08 July, 2011
Asperger's syndrome is a condition that affects emotional, communication and social development. It causes a general sense of awkwardness and is associated as a mild form of an autistic spectrum disorder, according to MayoClinic.com. The cause of Asperger's is currently unknown, but it is believed to be a genetic disease. Various treatments, including exercise, may help with some symptoms and behaviors associated with the syndrome.
There is no known cure for Asperger's syndrome, but treatments such as behavioral and social skills training and therapy has been known to help young and adults alike to function more naturally in social situations. Cognitive behavioral therapy may help some deal with the intense and often abrupt outbursts of emotion associated with the condition. Medications to calm anxiety may also prove beneficial.
Exercise releases the body's natural mood lifters called endorphins, which may help promote calmer periods for those diagnosed with Asperger's syndrome. Encourage short periods of exercise with those diagnosed with the syndrome to help promote overall health and wellness and offer benefits of endorphin release. Occupational therapy exercises help improve gross and fine motor skills and strengthen weakened areas of the body. Trained occupational therapists are also trained to provide exercise that benefits not only the physical body but also the emotional and cognitive abilities of people with Asperger's syndrome.
Some individuals diagnosed with Asperger's syndrome experience awkward and uncontrollable movements of their arms and legs. Gentle exercises such as yoga or stretching may help relieve muscle tension, improve balance and coordination and rid the muscles of pent-up energy. For example, increasing the strength and coordination of hand movements through physical therapy exercise such as squeezing a ball or finger dexterity exercises can help improve daily life skills and functions such as dressing, grooming and writing skills.

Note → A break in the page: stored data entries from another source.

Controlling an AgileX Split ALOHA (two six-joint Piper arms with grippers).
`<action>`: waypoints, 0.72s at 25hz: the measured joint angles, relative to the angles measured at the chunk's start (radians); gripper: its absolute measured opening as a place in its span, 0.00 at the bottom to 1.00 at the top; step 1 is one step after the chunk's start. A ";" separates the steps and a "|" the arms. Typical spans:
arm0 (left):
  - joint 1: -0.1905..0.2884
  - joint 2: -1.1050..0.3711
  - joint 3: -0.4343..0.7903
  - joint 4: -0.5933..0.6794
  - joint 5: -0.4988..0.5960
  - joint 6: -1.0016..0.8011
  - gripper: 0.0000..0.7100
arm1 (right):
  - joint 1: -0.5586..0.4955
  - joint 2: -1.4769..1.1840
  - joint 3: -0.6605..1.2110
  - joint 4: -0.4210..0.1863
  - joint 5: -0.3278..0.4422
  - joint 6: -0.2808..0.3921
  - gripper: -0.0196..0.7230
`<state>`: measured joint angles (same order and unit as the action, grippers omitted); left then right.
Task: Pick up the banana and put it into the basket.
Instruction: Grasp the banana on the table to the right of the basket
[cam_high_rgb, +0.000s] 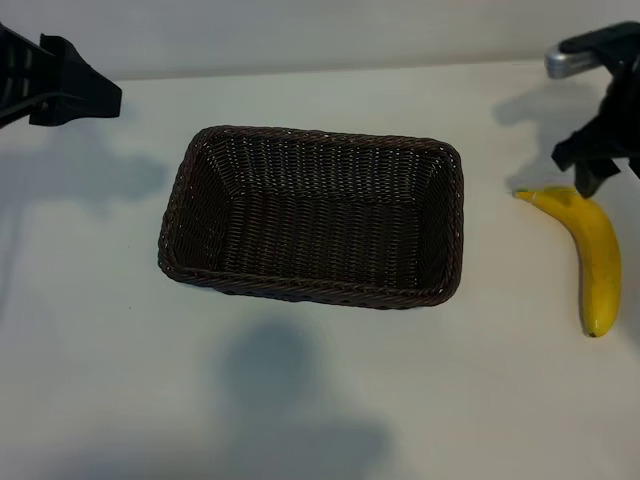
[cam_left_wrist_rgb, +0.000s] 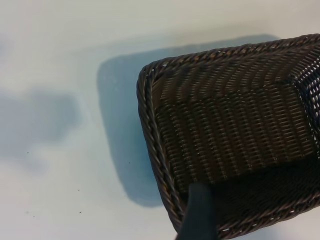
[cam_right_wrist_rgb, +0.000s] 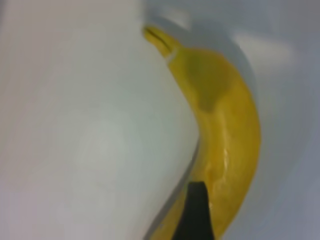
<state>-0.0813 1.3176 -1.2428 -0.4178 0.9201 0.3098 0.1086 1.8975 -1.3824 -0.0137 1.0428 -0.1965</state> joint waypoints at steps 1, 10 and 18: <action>0.000 0.000 0.000 0.000 -0.001 0.001 0.86 | -0.008 0.001 0.014 0.000 0.000 0.000 0.85; 0.000 0.000 0.000 0.000 -0.019 0.001 0.86 | -0.024 0.003 0.091 0.104 -0.055 -0.045 0.84; 0.000 0.000 0.000 0.000 -0.020 0.001 0.86 | -0.024 0.003 0.091 0.125 -0.077 -0.067 0.84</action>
<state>-0.0813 1.3176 -1.2428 -0.4178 0.9005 0.3109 0.0845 1.9007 -1.2915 0.1113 0.9655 -0.2638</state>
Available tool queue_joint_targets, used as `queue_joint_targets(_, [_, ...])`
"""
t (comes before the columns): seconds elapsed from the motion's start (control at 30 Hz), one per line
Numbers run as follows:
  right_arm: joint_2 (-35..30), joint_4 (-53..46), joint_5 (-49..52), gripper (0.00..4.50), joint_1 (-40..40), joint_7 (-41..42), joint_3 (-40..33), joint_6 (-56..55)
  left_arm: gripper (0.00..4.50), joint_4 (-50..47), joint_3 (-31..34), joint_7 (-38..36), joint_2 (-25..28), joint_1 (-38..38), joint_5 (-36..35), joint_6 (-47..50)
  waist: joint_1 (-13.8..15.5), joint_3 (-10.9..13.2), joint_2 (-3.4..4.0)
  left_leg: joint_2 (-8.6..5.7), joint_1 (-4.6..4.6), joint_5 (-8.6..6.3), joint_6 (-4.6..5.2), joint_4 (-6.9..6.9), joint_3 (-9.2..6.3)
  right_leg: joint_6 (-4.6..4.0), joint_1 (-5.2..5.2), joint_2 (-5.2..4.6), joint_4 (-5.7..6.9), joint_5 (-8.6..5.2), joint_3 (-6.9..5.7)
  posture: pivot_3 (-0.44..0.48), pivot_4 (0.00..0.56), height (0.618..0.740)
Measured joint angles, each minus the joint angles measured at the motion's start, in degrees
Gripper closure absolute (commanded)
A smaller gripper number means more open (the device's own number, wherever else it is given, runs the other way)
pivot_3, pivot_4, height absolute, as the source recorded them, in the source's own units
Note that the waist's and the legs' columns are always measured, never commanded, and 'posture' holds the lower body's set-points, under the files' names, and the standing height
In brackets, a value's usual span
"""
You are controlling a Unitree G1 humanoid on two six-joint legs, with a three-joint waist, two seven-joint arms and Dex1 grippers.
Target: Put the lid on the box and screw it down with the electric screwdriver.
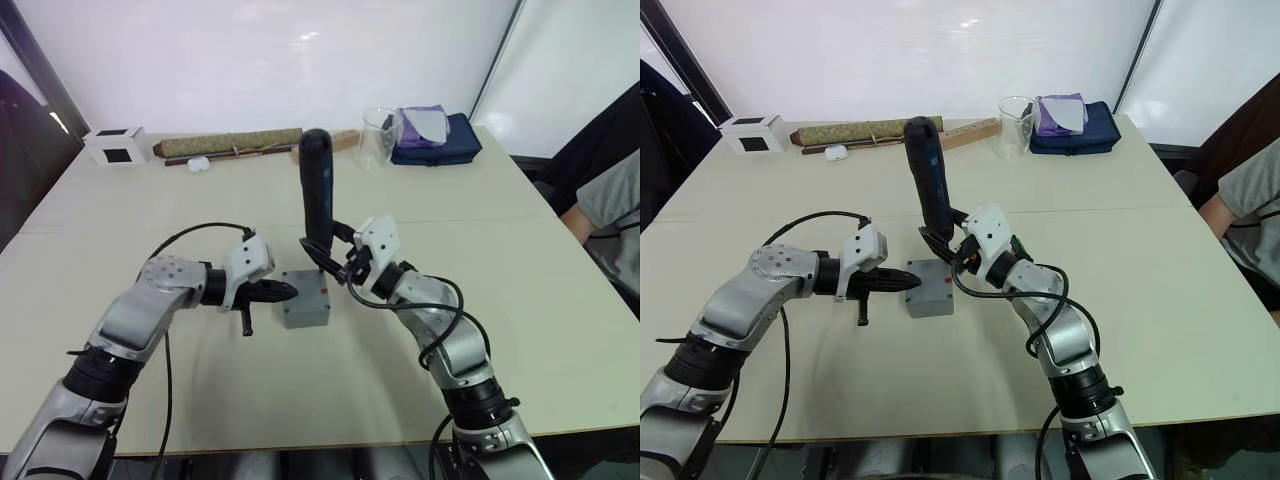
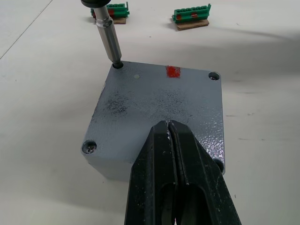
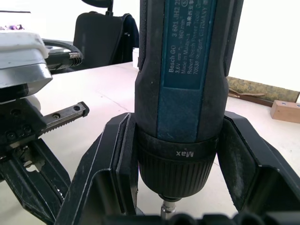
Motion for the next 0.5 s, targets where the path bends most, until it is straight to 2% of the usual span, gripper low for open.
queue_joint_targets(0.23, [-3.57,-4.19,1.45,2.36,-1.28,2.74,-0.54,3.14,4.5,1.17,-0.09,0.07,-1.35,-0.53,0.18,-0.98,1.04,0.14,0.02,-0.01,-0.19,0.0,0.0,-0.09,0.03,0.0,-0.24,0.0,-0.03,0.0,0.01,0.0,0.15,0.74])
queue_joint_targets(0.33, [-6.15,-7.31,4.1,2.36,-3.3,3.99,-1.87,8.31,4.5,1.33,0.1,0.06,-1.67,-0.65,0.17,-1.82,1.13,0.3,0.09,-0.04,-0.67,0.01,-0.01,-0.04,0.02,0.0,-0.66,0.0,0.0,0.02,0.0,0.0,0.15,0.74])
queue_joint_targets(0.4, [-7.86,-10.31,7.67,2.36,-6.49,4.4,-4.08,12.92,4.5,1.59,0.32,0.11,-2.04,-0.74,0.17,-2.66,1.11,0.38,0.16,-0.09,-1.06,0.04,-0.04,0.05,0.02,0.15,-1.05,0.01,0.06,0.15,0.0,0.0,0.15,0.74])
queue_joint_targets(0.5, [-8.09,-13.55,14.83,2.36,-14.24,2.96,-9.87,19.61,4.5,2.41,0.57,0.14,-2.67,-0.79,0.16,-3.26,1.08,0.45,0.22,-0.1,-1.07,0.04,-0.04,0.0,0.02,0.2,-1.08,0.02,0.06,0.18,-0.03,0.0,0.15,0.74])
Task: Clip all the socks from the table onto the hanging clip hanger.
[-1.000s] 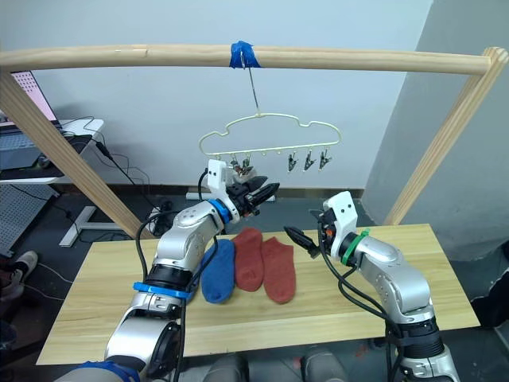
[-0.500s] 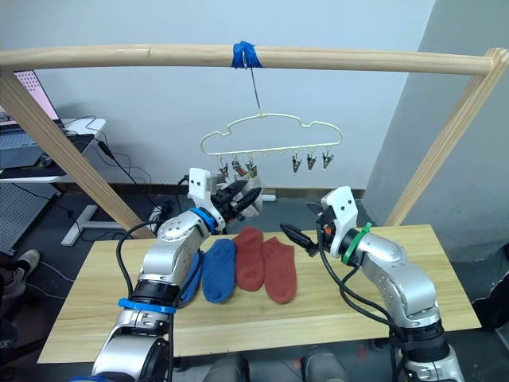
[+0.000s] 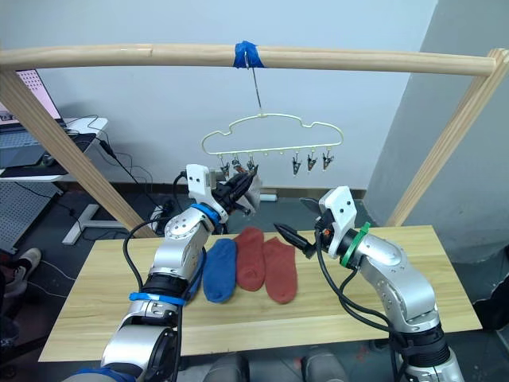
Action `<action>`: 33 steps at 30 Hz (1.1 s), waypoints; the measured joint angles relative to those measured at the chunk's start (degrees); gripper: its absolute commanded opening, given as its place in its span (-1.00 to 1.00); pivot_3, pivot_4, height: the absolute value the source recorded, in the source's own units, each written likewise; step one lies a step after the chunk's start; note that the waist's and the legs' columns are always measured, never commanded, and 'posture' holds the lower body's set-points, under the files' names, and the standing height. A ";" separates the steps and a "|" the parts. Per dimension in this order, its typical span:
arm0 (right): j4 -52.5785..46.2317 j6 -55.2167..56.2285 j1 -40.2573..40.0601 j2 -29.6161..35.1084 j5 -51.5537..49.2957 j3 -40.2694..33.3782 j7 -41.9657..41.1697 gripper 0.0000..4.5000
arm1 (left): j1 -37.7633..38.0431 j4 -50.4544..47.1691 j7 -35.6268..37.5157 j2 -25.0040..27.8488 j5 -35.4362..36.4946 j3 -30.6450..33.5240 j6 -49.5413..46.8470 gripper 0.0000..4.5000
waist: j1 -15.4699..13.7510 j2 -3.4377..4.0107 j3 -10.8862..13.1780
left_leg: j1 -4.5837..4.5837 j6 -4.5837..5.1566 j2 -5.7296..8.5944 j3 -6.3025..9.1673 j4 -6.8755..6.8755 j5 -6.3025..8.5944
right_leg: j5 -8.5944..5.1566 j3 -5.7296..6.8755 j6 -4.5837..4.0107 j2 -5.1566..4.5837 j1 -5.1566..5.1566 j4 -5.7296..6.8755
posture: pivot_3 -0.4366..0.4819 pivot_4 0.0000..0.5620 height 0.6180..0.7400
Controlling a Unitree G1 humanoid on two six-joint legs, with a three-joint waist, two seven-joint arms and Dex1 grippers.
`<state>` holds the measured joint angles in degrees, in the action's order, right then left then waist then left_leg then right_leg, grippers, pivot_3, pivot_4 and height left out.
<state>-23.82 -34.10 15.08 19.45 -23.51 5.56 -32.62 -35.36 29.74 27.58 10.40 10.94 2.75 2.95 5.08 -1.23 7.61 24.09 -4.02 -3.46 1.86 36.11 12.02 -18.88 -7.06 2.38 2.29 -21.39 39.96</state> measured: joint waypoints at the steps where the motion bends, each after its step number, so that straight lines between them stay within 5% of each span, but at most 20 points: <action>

Exercises such as knee bends, weight lifting and aerobic activities such as walking and running may help improve physical strength and coordination, improve endurance and improve cognitive skills such as following instructions offered throughout the exercise process.
Sensory training or sensory integration is a common type of physical and occupational therapy to encourage children diagnosed with Asperger's syndrome to react differently to certain stimuli in their environment. In this way, sensory integration therapies help children to engage in games and activities with others and adapt their behavior to respond correctly in social settings, according to Healing Thresholds. Sensory training involves movement exercises, including dancing, hand-eye coordination activities such as hitting a baseball, crawling through tubes and tunnels and hitting moving objects.